We first noticed something was different with our third baby at around 3 months old. He appeared to have an intention tremor when he reached for things. He would also stiffen his arms and legs, and make a facial grimace while holding his breath. This started out happening during diaper changes and when lying on his back on the floor, then transitioned to the high-chair while sitting up. In the chair, he would throw his arms out as if to balance himself, his head would jut forward, and his face would contort into the same grimace. His wrists and ankles would twirl, and he would occasionally repeat a guttural scream that wasn’t his baseline “normal” baby noises. Here and here are YouTube videos of babies (not my son) doing similar movements, and here is a video of a baby doing the “head shaking” stereotypy. I was concerned, but we were always able to distract him out of it, however briefly, so I wasn’t worried about it being seizure activity. Until the week after Halloween, 2014.
Halloween weekend involved me eating a LOT of my older kids’ “gluten free” (I was GF for unrelated reasons at that point) candy in order to save them from eating it. There are obviously no lengths I won’t go to in order to protect my children from bad food. Anyway, come Monday morning, the baby’s (he was 6 months old at this point) movements when we put him in his highchair were constant, very exaggerated, and had started involving his eyes rolling up and to the side. This new development with his eyes freaked me out, and I told his pediatrician that I was now concerned about seizure activity. He was admitted that afternoon for an EEG and neurology consult. We were ruling out infantile spasms.
After a few hours in the hospital, a 20 minute EEG, and a brief visit from the pediatric neurologist and his team, we were sent home with the good news that he did not have IS. Of course, we were not given any ideas about what it COULD be. I only had one video at that point of him sitting up and throwing his arms out, and every medical professional, including the neurologist, said it looked like he was just balancing himself.
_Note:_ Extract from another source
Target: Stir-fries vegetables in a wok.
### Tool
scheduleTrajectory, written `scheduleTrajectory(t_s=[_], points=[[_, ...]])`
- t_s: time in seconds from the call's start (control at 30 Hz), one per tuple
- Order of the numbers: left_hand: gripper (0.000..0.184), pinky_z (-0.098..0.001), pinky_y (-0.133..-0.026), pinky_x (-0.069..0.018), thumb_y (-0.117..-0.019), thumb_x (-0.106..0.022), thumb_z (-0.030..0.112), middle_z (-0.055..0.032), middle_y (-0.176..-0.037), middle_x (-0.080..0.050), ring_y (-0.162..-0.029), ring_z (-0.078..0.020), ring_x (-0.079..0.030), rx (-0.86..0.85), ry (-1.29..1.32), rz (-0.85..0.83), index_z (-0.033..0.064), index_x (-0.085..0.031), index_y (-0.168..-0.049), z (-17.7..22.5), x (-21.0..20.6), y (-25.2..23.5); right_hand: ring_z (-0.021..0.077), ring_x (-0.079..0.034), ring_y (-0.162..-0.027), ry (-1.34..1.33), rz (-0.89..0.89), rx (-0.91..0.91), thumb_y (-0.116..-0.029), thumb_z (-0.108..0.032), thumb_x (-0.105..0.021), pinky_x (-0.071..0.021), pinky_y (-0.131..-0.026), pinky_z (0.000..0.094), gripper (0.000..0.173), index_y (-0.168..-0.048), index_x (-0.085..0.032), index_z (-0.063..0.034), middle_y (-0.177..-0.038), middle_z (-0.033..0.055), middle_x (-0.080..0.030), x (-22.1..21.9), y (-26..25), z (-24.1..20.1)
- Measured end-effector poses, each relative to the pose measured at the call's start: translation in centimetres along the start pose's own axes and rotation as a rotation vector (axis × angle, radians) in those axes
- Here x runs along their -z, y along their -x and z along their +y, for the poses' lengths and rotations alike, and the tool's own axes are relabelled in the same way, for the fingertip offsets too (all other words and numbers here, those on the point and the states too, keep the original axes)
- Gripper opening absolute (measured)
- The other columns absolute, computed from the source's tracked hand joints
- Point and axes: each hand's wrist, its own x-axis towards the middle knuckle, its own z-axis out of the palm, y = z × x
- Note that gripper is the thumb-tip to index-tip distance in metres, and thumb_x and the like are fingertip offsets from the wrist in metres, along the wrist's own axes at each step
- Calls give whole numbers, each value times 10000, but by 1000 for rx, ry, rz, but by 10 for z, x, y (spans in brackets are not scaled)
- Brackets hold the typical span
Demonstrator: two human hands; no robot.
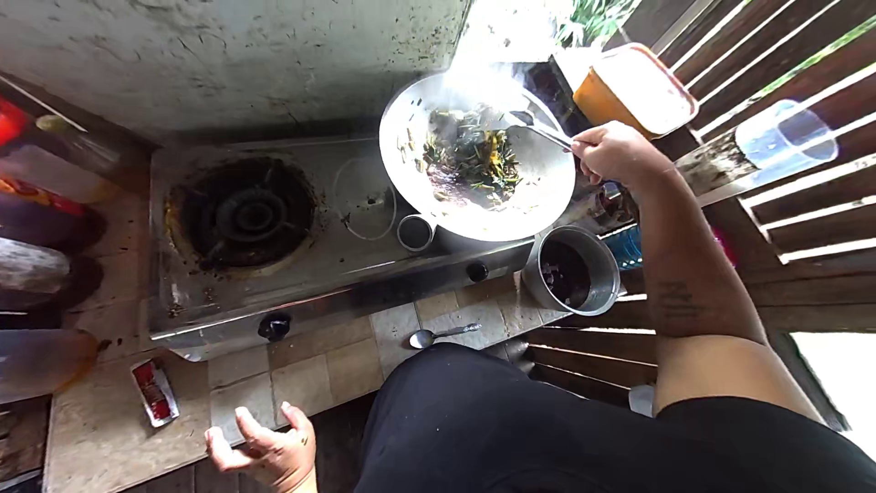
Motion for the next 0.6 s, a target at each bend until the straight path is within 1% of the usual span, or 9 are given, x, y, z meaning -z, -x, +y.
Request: scheduleTrajectory(t_s=[0.07, 0.1, 0.17, 0.2, 0.27, 0.3, 0.33, 0.5, 0.6], points=[[556, -414, -1151, -339, -915, -658, 185, -484, -1353, -443, -1317, -562, -445, -23, 10, 14, -173, -530, -1320, 2, -3, -3, 200, -554, -675, -152, -3, -40, -1128, -221, -414, -500, -679, 406, 330, -1310, -637, -58, -860, 136, -612, -6, -8, 4], [554, -410, -1152, -336, -919, -659, 187, -482, -1352, -441, -1316, -556, -442, -38, 16, 19, -169, -527, -1322, 3, -5, -5, 201, -552, -710, -197, -28, -49, -1133, -212, -394, -499, -699, 395, 351, -1400, -573, -72, -938, 153, -615, -13, -14, 3], [560, -408, -1157, -328, -915, -666, 183, -482, -1357, -437, -1325, -550, -436, -51, 28, 26, -170, -526, -1327, 4, -7, -7, 266, -566, -765, -203, -67, -35, -1122, -182, -383, -487, -733, 472, 404, -1494, -518, -102, -1038, 219, -640, -32, -24, 9], [559, -409, -1158, -324, -911, -667, 182, -480, -1356, -438, -1328, -547, -432, -53, 31, 29, -169, -527, -1323, 5, -7, -9, 256, -517, -730, -196, -104, -20, -1120, -169, -383, -452, -695, 469, 403, -1492, -528, -118, -992, 207, -619, -38, -23, 13], [559, -413, -1156, -329, -912, -666, 181, -481, -1356, -437, -1324, -551, -435, -41, 23, 28, -177, -525, -1318, 5, -5, -10, 165, -420, -624, -159, -207, -10, -1131, -186, -395, -394, -590, 365, 389, -1489, -547, -160, -836, 104, -548, -30, -5, 19], [562, -417, -1154, -336, -911, -661, 186, -484, -1360, -435, -1321, -558, -439, -30, 8, 24, -178, -528, -1319, 4, -3, -10, 119, -398, -556, -146, -243, 6, -1133, -199, -405, -376, -527, 308, 374, -1464, -573, -158, -753, 57, -514, -22, 8, 26], [568, -417, -1153, -340, -910, -658, 189, -488, -1368, -426, -1324, -561, -437, -12, -4, 16, -176, -528, -1325, 3, -1, -9, 116, -404, -541, -147, -257, 15, -1130, -193, -413, -382, -521, 308, 366, -1447, -591, -146, -726, 54, -516, -13, 20, 36], [571, -398, -1157, -325, -923, -644, 205, -477, -1387, -417, -1345, -539, -423, -5, -12, 7, -158, -517, -1345, -3, 0, -3, 190, -456, -640, -105, -116, -25, -1134, -203, -404, -415, -599, 401, 388, -1479, -559, -116, -855, 135, -580, 10, 37, 62], [568, -416, -1155, -332, -914, -661, 205, -477, -1366, -435, -1332, -549, -433, -41, 19, 12, -158, -530, -1330, -1, -4, -8, 415, -635, -1033, -75, -78, 3, -1107, -174, -422, -468, -883, 642, 382, -1419, -619, -75, -1176, 275, -672, -23, 17, 43]])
So, I did what any other concerned parent does these days, and I looked to Google for some answers. After quite a bit of searching and watching a lot of YouTube videos, I found a chart describing the different characteristics of tics and stereotypies, which led me to the Johns Hopkins website, which then led me to find a Complex Motor Stereotypies (CMS) FB group.
Figuring out the diagnosis was such a relief. Not only did I have a reputable mainstream healthcare institution to direct the baby’s healthcare providers to for information, but, with one click of a mouse, I became part of a community of hundreds of other parents dealing with the same diagnosis. I was very excited to start getting some of my questions answered, and to come up with a plan for managing and treating this condition.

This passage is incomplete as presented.